The Super Cantenna has become popular among administrators of network security for corporations, who are struggling with access points Wi-Fi ghosts, said Brook. Employees who enjoy Wi-Fi in their homes often install AP's Wi-Fi in their offices, creating security leaks. Administrators Cantennas used to detect the AP's unauthorized, said Brook.

Like many new technologies, the cantennas the war and assisted by driving cantenna created new ethical and legal issues.

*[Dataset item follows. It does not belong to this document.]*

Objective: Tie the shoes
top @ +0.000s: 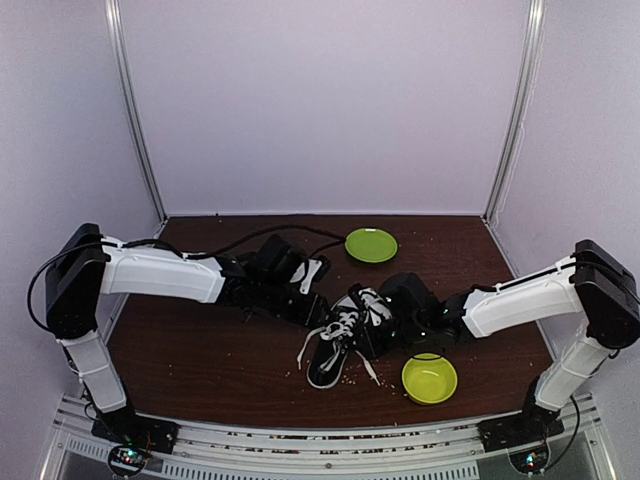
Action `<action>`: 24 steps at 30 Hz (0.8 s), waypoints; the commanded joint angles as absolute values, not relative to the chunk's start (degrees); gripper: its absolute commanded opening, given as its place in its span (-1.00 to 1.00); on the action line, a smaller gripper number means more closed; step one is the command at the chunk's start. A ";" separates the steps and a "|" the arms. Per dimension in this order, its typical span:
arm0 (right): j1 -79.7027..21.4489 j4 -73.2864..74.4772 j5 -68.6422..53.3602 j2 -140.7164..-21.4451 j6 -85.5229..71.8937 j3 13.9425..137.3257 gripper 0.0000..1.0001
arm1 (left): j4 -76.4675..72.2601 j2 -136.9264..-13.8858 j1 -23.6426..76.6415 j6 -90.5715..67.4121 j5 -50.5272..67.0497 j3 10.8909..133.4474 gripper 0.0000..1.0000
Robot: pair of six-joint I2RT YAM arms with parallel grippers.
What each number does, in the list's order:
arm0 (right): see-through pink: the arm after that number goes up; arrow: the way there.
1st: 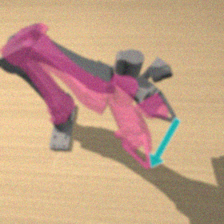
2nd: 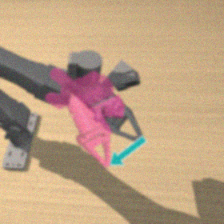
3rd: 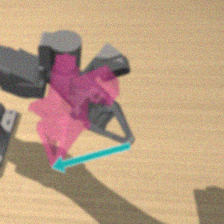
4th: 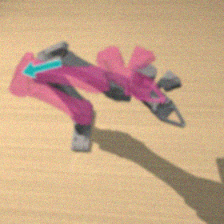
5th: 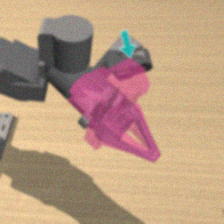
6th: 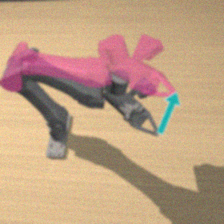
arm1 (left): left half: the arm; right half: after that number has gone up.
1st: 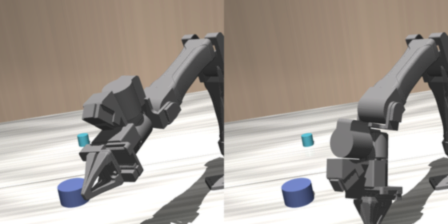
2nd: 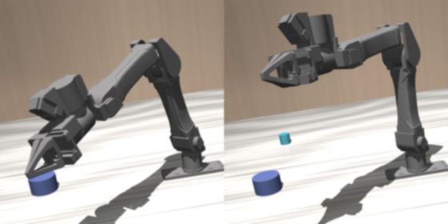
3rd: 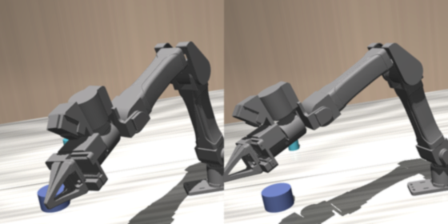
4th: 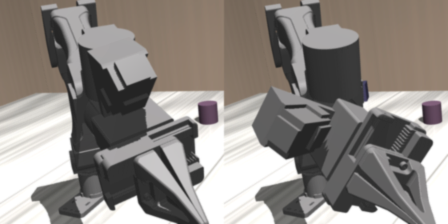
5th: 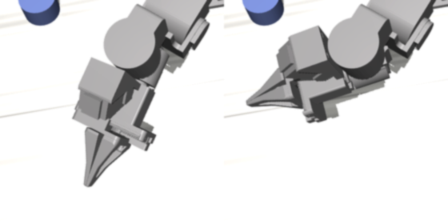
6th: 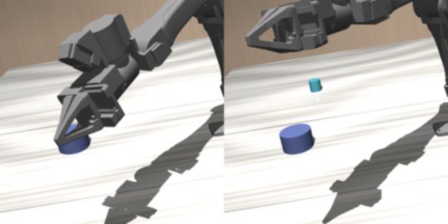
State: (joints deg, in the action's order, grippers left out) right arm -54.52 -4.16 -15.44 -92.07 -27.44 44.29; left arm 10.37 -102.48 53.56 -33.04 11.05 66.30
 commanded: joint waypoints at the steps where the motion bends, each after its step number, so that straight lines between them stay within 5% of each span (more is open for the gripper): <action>1: -54.83 -5.27 -15.14 -92.17 -27.86 44.50 -1.00 | 9.98 -103.50 53.26 -32.98 14.50 68.17 -0.34; 18: -54.78 -4.63 -14.96 -92.36 -27.84 45.13 -1.00 | 8.61 -105.78 53.26 -34.26 16.54 67.25 -0.56; 24: -54.77 -3.62 -13.44 -90.54 -27.91 45.33 -1.00 | 5.80 -104.91 53.26 -34.85 16.65 65.86 -0.96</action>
State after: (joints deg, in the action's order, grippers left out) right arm -54.52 -4.32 -15.38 -92.07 -27.44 44.31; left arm 10.26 -105.56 53.56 -34.26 15.79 66.43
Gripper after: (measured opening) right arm 0.009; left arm 0.074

The Federal Communications Commission requires that all antennas are approved. The agency's spokesman Jim Shlichting said the FCC is concerned about the fact of adding a more powerful antenna to a transmitter can increase the signal to the point where it interferes with other wireless devices. As a minimum, the homemade devices are outside the technical compatibility, and Schlichting warned the people against their use.

Wayne Slavin, founder of a site in San Diego for wireless users and war drivers, Netstumbler.com, said that he never had heard of problems caused by cantennas and does not know any case in which the FCC has taken action against a user of cantennas.

Go to slopes or use the Wi-Fi signal from a neighbor suggested another set of issues. Schlichting said the FCC has no regulations against the use of a wireless signal which is transmitted to the public domain.

The provider of high speed Internet access, Cox Communications said that the use of Wi-Fi a neighbor proposes a very interesting scenario. The person who gets the free Wi-Fi is not breaking any laws, but the cable subscriber running an insecure wireless network is technically committing theft of services, according to the spokesman Ryland Madison. Cox requires that all its Internet subscribers secure any wireless network.

In a way no different than when someone passes a cable from his window to a neighbor, said Madison. He is allowing the theft of services. Usually we learned when we called with complaints of slow service. This slow because your neighbor is hoarding all your bandwidth. Cox is not attacking theft of Wi-Fi signal as did the cable TV industry when the people you shared her schedule.

We see it as an opportunity to educate our customers. We tell them the need to secure their networks.